3. You should now have one fabric square with two other squares pinned to two of its edges. Stitch two more fabric squares to the remaining edges of that piece, and you’ll be left with one fabric square that has one square sewn onto each one of its edges.
4. Now we’re going to sew those outer pieces together. Continuing to keep all the stitch marks on the outside, pin together the edges of the side pieces with black thread, so that you’re left with a shape that resembles a box with no lid. Flip the box inside out so all the stitch marks are on the inside.
5. Before we add the final square to make the cube, we’re going to add the felt squares on first. I decided to make my design a completed Rubik’s cube because I honestly can’t imagine anything more infuriating than seeing an unfinished Rubik’s cube that you can’t complete, but that’s up to you!
The size of the felt squares will depend on how big your black fabric squares are. I measured mine from side to size, took off a couple of centimetres so that there’d be some gaps in between, then divided that number by 3, and that’s how big I made my felt squares.
I’d recommend cutting out your first nine squares in one colour and placing them onto one of the black fabric squares to ensure you’re happy with their size and placing. If you are, cut out nine squares for each colour of felt you have.
6. I assumed all Rubik’s cubes were the same, so I copied the placing of the colours directly from one of my Rubik’s cubes, before realising that I owned another one that was different, so it’s really up to you what order you place your colours. Pin nine of your felt squares onto one face of your fabric box-with-no-lid, then sew around the edge of each square with the same coloured thread as the felt.
Place your hand inside the fabric box and hold it up, to ensure that you don’t accidentally sew some of the other sides as well. Continue to sew all your felt squares to each face of your fabric box, then sew the remaining coloured felt to the fabric square that hasn’t been attached yet.
7. Now, flip your fabric box back the other way, so the felt is on the inside, and the stitches are on the outside.
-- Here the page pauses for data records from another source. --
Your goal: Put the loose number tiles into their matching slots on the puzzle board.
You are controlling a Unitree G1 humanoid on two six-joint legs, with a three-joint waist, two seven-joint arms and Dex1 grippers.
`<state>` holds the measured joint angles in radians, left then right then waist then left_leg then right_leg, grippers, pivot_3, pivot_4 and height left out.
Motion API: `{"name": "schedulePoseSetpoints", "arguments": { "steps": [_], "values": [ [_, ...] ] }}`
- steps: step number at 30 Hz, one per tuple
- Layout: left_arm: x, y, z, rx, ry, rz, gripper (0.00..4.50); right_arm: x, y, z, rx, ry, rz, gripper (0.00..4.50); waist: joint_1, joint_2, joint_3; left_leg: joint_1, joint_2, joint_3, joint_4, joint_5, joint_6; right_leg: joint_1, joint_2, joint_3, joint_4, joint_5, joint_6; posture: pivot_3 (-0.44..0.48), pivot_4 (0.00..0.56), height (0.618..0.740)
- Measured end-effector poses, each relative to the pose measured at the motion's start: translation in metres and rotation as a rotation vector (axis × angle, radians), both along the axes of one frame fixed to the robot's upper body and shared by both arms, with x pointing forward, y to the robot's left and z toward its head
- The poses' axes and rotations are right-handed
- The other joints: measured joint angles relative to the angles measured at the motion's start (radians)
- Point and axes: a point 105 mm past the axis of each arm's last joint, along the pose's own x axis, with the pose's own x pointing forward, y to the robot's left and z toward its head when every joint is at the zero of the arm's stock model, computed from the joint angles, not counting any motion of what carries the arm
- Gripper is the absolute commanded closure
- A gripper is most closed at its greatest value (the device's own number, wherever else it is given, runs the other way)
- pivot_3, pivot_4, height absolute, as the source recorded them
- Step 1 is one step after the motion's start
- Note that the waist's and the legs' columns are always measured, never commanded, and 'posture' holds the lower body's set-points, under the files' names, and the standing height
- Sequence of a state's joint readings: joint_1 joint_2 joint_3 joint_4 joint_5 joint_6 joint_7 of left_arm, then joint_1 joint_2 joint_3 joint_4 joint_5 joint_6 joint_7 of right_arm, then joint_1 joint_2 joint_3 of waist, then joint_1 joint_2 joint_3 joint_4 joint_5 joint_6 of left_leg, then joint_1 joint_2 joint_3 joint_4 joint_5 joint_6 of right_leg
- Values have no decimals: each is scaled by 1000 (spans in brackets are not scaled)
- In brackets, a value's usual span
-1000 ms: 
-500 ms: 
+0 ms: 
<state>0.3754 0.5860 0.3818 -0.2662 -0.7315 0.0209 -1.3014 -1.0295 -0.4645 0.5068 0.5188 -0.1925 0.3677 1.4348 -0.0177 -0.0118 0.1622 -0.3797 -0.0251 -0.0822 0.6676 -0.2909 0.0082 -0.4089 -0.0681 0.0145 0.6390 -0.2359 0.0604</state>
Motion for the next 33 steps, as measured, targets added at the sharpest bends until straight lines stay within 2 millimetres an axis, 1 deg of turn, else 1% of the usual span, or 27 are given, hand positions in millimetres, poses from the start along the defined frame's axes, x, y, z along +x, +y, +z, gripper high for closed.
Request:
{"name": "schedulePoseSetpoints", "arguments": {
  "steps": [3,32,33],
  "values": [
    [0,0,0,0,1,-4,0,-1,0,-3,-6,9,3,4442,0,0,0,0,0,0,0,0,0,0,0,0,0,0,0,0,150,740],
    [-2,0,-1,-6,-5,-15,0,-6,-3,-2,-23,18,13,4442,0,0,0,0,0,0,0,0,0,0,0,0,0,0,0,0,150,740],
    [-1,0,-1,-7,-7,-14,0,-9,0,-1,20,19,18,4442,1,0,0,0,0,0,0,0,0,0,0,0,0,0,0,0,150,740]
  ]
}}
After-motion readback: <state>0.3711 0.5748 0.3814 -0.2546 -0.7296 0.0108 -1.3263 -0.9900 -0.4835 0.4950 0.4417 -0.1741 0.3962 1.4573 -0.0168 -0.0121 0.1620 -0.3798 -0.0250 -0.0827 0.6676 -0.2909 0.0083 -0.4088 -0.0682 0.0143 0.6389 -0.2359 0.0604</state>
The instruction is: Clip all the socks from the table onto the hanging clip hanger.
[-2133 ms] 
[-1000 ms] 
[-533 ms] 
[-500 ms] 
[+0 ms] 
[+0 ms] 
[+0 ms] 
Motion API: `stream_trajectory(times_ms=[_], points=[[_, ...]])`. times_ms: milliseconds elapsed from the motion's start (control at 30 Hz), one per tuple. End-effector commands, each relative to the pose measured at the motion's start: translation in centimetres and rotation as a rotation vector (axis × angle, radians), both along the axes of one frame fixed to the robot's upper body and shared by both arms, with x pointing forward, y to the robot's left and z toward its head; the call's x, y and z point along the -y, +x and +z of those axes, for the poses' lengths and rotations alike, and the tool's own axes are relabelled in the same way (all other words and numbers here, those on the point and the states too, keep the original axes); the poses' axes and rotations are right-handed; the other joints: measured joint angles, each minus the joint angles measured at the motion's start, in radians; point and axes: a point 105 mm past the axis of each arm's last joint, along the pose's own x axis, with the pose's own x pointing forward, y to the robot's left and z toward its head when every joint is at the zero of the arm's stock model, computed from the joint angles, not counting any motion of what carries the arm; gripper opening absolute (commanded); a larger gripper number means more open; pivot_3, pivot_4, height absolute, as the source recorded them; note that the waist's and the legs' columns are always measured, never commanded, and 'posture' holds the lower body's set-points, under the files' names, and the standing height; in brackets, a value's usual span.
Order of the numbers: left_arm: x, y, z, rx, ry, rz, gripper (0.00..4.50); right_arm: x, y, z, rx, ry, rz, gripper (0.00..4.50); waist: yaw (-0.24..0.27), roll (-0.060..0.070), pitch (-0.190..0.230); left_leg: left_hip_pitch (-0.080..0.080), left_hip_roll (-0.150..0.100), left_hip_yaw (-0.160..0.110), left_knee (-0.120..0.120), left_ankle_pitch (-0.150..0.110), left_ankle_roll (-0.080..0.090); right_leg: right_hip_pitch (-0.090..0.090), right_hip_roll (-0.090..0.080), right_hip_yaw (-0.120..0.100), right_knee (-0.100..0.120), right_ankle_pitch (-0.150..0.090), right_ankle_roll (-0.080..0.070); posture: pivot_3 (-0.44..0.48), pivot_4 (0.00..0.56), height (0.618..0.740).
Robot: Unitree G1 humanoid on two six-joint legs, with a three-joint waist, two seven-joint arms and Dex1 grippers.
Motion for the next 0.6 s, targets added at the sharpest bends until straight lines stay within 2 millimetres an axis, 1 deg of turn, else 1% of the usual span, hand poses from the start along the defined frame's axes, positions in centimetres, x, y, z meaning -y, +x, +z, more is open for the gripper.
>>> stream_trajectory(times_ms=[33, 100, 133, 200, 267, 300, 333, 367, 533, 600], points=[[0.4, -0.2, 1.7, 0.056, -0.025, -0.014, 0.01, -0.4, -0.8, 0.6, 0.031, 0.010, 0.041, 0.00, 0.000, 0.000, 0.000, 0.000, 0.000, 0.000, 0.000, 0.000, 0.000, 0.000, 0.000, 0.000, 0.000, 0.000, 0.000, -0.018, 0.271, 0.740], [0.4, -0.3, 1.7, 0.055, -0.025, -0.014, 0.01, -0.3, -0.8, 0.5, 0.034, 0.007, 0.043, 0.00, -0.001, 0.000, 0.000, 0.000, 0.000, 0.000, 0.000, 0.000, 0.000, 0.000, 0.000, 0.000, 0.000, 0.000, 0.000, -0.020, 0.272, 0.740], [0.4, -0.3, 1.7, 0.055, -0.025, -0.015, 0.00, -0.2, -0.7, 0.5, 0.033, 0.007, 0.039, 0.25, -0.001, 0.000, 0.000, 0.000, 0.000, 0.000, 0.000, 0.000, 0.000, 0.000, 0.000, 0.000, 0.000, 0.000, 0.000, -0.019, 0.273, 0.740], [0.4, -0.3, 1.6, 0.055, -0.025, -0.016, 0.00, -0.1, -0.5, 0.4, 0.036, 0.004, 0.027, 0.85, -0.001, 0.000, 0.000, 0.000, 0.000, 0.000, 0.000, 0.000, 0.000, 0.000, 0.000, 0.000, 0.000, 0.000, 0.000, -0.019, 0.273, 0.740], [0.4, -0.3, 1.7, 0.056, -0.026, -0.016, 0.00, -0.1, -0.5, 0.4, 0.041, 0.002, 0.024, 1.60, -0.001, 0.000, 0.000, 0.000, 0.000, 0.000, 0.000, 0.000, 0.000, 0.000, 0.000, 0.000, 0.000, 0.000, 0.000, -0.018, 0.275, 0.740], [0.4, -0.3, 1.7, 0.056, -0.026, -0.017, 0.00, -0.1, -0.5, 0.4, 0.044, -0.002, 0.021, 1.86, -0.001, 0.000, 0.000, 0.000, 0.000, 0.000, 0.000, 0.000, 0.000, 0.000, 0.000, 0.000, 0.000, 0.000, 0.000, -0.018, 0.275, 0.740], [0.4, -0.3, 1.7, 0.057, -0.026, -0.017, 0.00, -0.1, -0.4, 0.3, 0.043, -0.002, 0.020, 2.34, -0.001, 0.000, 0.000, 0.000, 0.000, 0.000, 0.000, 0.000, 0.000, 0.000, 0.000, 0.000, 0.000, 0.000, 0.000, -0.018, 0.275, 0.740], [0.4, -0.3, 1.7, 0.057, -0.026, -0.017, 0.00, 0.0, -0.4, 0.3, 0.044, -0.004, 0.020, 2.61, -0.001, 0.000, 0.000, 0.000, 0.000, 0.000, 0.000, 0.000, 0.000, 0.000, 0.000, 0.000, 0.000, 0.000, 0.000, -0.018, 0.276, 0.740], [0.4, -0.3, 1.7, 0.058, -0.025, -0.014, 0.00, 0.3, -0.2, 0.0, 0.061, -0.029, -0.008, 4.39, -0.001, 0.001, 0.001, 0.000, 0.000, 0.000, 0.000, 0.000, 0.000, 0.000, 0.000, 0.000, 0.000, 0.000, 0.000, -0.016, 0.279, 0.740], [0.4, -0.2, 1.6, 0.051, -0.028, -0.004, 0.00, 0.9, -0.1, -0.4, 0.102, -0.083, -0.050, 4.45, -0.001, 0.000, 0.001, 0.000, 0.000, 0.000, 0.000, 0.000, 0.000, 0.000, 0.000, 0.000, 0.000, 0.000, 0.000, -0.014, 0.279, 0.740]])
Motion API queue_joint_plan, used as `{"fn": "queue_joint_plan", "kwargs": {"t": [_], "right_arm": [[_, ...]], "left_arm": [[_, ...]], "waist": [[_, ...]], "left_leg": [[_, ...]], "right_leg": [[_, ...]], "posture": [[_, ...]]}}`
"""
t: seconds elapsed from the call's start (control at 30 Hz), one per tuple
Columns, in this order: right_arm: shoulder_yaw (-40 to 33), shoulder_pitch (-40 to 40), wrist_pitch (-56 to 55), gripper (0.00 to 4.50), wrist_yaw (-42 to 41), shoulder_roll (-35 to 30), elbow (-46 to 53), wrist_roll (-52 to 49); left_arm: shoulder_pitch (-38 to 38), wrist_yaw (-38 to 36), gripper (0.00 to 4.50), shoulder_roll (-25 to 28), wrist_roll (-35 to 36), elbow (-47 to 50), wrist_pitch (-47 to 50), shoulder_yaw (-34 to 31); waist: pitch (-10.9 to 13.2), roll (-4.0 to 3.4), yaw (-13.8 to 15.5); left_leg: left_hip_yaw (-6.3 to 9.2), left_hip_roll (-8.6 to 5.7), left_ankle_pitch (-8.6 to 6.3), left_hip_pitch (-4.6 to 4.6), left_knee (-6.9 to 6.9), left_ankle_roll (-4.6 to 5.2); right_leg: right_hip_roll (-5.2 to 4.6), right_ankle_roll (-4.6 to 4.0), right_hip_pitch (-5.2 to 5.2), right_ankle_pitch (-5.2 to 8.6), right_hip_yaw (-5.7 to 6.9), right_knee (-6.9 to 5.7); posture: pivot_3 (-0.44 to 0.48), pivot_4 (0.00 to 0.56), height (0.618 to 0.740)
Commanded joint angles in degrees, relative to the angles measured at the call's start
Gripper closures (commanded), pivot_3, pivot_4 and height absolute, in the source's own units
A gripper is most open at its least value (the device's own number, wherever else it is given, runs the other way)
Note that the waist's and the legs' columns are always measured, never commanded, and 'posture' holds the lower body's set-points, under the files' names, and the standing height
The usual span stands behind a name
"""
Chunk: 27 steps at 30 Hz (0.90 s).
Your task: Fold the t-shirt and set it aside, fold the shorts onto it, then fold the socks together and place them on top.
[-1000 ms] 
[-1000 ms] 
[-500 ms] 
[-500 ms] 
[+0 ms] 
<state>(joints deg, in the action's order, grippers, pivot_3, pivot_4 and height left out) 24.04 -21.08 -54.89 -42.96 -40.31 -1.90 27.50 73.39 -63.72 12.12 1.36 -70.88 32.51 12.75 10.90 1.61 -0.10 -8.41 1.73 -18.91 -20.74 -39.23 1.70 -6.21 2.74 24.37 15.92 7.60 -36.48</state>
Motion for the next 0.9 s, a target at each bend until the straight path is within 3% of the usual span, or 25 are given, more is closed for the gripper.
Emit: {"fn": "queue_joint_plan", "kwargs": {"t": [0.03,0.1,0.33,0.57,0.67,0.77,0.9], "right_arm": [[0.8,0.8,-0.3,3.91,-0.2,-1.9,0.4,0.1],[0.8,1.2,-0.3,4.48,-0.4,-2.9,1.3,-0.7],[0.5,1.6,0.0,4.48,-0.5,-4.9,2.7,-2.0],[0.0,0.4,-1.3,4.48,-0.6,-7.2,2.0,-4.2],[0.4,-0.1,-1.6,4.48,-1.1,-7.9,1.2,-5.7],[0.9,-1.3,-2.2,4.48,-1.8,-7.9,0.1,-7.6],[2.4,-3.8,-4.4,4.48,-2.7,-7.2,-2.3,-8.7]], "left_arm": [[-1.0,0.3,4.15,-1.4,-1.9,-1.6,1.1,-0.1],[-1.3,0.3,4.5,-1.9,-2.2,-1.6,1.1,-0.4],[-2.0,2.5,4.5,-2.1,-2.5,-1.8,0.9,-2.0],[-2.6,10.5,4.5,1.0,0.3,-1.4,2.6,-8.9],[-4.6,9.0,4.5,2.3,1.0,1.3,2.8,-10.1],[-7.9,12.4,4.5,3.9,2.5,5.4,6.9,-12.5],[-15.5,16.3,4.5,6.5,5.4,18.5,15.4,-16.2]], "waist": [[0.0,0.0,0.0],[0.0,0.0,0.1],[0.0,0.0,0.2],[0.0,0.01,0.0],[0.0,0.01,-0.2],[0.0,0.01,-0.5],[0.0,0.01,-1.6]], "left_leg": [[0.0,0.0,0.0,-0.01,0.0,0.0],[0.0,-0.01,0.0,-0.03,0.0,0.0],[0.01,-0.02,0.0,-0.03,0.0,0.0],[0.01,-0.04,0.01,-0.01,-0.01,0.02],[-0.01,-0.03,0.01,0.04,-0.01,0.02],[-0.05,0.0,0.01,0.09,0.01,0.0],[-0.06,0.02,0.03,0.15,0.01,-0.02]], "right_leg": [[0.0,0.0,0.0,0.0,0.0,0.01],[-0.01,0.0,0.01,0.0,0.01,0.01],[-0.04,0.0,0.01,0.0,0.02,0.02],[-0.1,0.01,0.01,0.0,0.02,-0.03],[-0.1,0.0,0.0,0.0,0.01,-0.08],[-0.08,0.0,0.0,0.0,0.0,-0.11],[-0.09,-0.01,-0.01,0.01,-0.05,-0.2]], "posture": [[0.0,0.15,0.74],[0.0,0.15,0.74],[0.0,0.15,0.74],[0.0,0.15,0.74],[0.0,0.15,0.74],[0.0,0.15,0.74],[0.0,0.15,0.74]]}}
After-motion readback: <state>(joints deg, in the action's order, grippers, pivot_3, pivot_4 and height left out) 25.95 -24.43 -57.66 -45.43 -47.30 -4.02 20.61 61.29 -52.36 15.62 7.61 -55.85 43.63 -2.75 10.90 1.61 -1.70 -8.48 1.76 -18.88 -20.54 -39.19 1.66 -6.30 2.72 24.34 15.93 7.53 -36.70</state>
Pick up your last fabric square and place it onto the fabric box where the hole is, making sure that the coloured felt is faced inside with the rest of them. Pin the edges together, and then sew around them 90% of the way, leaving a small hole on one edge.
8. Very carefully poke the entire pillow through that small hole that you left open, then fill that hole with pillow stuffing until your creation somewhat resembles an actual Rubik’s cube. After that, sew up the hole and you’re done! You now have a huge Rubik’s cube pillow!
As much as I love my wonky, curvy Rubik’s cube pillow, I am considering measuring the size of it and cutting a piece of foam of that size to put inside of it, so it actually looks like a Rubik’s CUBE 😂 but this is more than fine for now!
Tell me: can any of you complete a Rubik’s cube? I definitely can’t! According to Daniel, there’s a specific way to do it, but I don’t understand that as you have to mess them up yourself, and wouldn’t everyone do that differently? Either way, I think they’re pretty neat and this looks really cool with the rest of our geeky office decor. I hope you like it too!